▶ **TASK REQUIREMENTS**
Please copy each line of the data that includes the string "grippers".

▶ **DATASET EXTRACT**
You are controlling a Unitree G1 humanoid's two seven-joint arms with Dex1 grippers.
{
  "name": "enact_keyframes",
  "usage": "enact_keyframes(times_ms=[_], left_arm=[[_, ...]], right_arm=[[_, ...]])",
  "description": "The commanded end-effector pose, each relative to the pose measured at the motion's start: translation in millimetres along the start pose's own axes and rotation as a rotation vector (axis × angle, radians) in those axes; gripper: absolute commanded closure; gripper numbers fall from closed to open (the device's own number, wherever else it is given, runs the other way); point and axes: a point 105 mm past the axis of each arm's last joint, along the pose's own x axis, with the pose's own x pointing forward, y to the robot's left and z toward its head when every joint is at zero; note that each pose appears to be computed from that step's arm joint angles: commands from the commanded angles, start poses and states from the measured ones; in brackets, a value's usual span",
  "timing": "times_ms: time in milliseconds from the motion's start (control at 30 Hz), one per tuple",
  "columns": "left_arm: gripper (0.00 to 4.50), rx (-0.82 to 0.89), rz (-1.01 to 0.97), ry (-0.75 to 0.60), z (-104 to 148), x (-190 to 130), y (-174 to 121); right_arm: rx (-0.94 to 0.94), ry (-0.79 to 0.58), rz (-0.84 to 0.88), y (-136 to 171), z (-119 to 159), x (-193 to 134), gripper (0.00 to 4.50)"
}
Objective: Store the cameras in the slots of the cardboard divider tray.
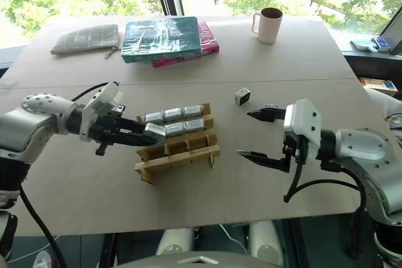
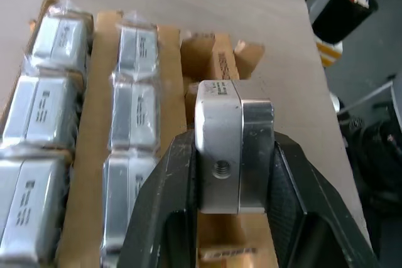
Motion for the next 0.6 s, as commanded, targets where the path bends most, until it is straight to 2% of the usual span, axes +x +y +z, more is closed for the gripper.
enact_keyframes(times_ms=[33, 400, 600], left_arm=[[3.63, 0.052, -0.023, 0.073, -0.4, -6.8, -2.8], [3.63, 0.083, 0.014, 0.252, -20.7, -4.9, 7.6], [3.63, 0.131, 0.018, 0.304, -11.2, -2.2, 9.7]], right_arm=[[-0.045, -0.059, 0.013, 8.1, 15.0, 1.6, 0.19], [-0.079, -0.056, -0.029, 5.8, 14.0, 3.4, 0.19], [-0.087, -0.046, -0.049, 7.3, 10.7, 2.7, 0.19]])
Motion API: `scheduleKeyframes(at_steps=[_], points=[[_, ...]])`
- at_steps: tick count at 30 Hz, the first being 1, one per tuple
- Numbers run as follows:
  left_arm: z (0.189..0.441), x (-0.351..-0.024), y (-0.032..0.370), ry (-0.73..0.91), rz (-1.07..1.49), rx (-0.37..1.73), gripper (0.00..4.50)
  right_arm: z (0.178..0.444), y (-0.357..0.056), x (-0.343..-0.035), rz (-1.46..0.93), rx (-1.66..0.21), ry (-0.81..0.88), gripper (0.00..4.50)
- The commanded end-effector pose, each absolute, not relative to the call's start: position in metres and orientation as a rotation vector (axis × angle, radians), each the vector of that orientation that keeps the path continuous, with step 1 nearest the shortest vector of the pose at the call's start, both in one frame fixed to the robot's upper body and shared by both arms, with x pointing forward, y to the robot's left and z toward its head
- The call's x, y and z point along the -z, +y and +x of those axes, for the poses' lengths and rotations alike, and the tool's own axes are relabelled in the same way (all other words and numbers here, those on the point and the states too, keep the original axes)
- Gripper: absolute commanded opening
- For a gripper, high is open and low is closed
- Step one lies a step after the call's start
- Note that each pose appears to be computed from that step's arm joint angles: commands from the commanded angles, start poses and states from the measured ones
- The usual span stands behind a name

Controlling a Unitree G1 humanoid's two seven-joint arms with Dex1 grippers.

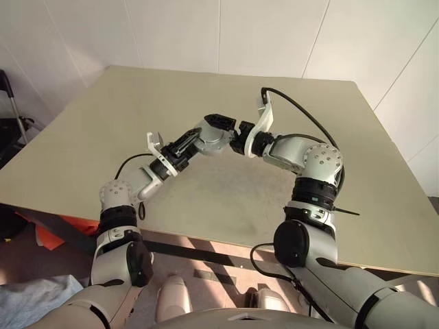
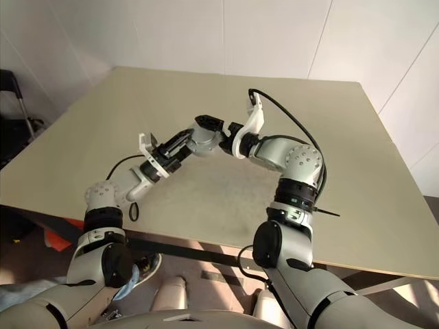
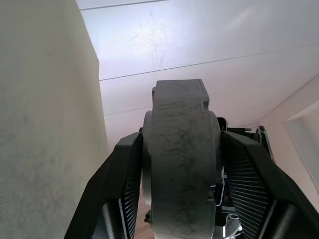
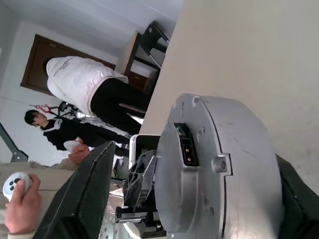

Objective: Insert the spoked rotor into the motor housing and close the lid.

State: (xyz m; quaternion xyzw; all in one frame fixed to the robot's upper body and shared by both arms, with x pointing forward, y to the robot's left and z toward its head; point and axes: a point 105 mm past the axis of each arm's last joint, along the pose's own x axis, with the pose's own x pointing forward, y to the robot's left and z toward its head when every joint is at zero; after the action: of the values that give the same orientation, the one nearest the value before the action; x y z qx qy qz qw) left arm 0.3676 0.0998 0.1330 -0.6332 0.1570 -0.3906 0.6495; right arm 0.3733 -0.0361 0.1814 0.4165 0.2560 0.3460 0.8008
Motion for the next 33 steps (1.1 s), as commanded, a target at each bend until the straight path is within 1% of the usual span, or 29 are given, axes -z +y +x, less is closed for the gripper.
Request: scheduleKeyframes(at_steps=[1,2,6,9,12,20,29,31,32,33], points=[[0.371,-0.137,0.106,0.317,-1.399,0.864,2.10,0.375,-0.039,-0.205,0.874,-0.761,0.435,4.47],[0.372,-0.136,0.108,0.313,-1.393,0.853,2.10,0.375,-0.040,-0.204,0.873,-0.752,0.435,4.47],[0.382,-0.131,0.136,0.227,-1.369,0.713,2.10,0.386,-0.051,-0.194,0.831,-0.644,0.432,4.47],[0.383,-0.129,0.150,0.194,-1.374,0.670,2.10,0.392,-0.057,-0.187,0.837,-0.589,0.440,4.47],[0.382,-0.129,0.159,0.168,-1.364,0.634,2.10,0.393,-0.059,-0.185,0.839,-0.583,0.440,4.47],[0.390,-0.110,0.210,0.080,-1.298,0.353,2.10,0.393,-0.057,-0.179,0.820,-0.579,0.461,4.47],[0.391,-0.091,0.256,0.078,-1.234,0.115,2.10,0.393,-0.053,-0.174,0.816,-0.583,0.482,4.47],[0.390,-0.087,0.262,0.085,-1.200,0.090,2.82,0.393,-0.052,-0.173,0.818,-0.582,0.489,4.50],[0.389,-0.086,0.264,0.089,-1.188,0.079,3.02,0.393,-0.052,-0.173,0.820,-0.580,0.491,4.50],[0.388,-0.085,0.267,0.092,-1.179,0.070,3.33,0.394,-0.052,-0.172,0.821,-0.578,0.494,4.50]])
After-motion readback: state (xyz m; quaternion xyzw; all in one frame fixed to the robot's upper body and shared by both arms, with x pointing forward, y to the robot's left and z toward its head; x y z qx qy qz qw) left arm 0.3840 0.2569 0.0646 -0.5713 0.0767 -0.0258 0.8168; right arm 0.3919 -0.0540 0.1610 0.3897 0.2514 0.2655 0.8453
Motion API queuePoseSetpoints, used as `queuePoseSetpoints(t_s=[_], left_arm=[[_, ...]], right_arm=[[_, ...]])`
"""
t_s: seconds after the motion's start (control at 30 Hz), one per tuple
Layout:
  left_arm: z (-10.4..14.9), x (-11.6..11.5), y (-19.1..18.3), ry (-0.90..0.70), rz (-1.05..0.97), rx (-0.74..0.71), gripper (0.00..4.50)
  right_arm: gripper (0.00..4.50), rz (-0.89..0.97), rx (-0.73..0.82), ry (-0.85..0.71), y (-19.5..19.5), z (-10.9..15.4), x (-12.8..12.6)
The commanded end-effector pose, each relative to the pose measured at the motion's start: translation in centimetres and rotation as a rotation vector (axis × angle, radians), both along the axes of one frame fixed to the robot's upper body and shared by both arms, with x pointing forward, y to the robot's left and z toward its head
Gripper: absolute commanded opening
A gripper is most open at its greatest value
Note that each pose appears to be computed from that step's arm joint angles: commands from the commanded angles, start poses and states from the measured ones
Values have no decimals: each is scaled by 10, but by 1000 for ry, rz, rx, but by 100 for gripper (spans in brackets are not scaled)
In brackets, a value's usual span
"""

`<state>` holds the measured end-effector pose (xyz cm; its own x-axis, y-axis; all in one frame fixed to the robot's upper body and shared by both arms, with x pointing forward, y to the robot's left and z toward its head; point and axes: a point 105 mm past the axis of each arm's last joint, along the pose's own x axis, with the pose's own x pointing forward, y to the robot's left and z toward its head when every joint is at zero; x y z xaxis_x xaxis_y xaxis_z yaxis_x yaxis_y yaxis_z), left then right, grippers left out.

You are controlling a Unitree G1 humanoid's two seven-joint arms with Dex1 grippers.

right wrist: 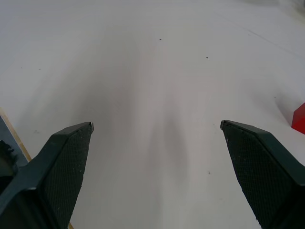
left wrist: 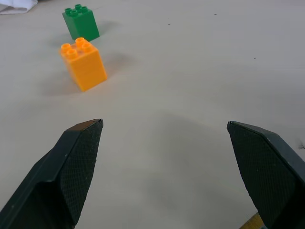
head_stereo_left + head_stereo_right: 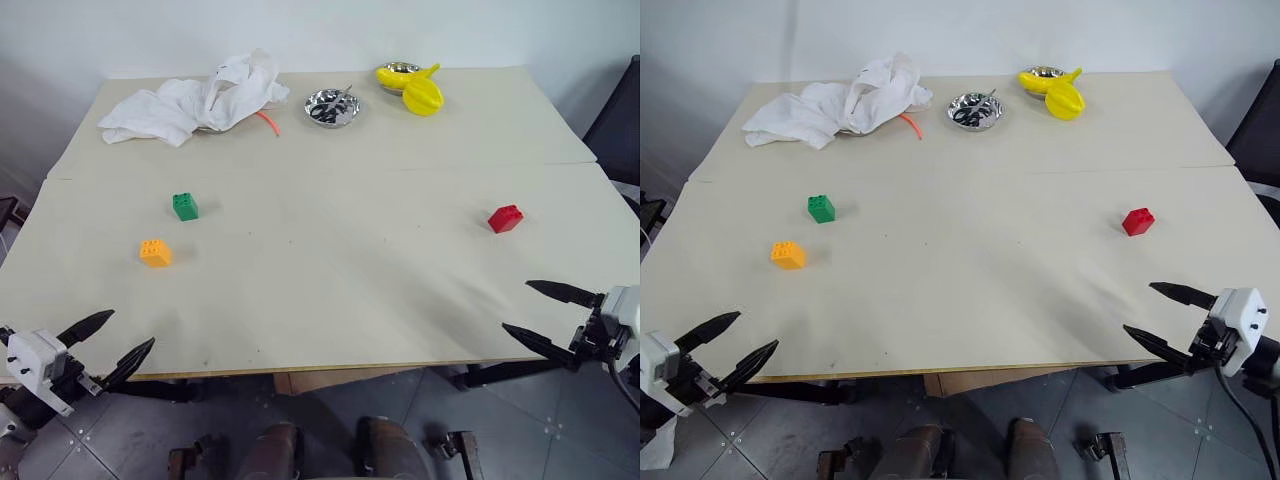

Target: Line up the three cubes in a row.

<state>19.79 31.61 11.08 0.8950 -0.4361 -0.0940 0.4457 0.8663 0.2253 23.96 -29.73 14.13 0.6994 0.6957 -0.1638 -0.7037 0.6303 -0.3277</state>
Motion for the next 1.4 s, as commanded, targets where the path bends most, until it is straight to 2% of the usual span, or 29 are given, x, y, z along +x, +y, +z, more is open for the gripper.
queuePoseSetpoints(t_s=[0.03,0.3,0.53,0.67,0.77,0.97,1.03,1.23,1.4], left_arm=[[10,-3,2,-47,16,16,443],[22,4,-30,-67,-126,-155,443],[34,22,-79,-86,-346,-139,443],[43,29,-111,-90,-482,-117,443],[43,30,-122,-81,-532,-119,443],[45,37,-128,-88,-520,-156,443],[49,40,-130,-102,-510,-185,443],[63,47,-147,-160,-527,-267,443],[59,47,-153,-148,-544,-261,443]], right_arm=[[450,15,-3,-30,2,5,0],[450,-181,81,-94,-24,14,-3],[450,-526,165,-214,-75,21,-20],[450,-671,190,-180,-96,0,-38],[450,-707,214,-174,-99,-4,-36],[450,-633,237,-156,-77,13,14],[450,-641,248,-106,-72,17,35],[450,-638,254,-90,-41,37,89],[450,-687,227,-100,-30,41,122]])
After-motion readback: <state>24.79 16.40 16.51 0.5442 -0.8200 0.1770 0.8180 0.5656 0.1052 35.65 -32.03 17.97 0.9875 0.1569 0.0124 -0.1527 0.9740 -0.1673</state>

▶ **SOLUTION FOR THIS EXERCISE**
You are controlling a Unitree G1 humanoid's two seven-joint arms with Dex1 grippers.
Controlling a Unitree G1 humanoid's two seven-joint arms with Dex1 grippers.
`<state>` holds the measured end-effector pose (xyz cm; its own x-axis, y-axis; all in one frame fixed to the robot's upper body and shared by both arms, with x pointing forward, y to the robot's left and z toward its head; point and axes: a point 105 mm past the axis of each arm's last joint, along the pose's own x axis, with the pose's own x pointing forward, y to the robot's left and z toward its head when every joint is at zero; x y z xaxis_x xaxis_y xaxis_z yaxis_x yaxis_y yaxis_z), left then right, grippers left out.
You are controlling a Unitree G1 humanoid's two seven-joint arms with Dex1 grippers.

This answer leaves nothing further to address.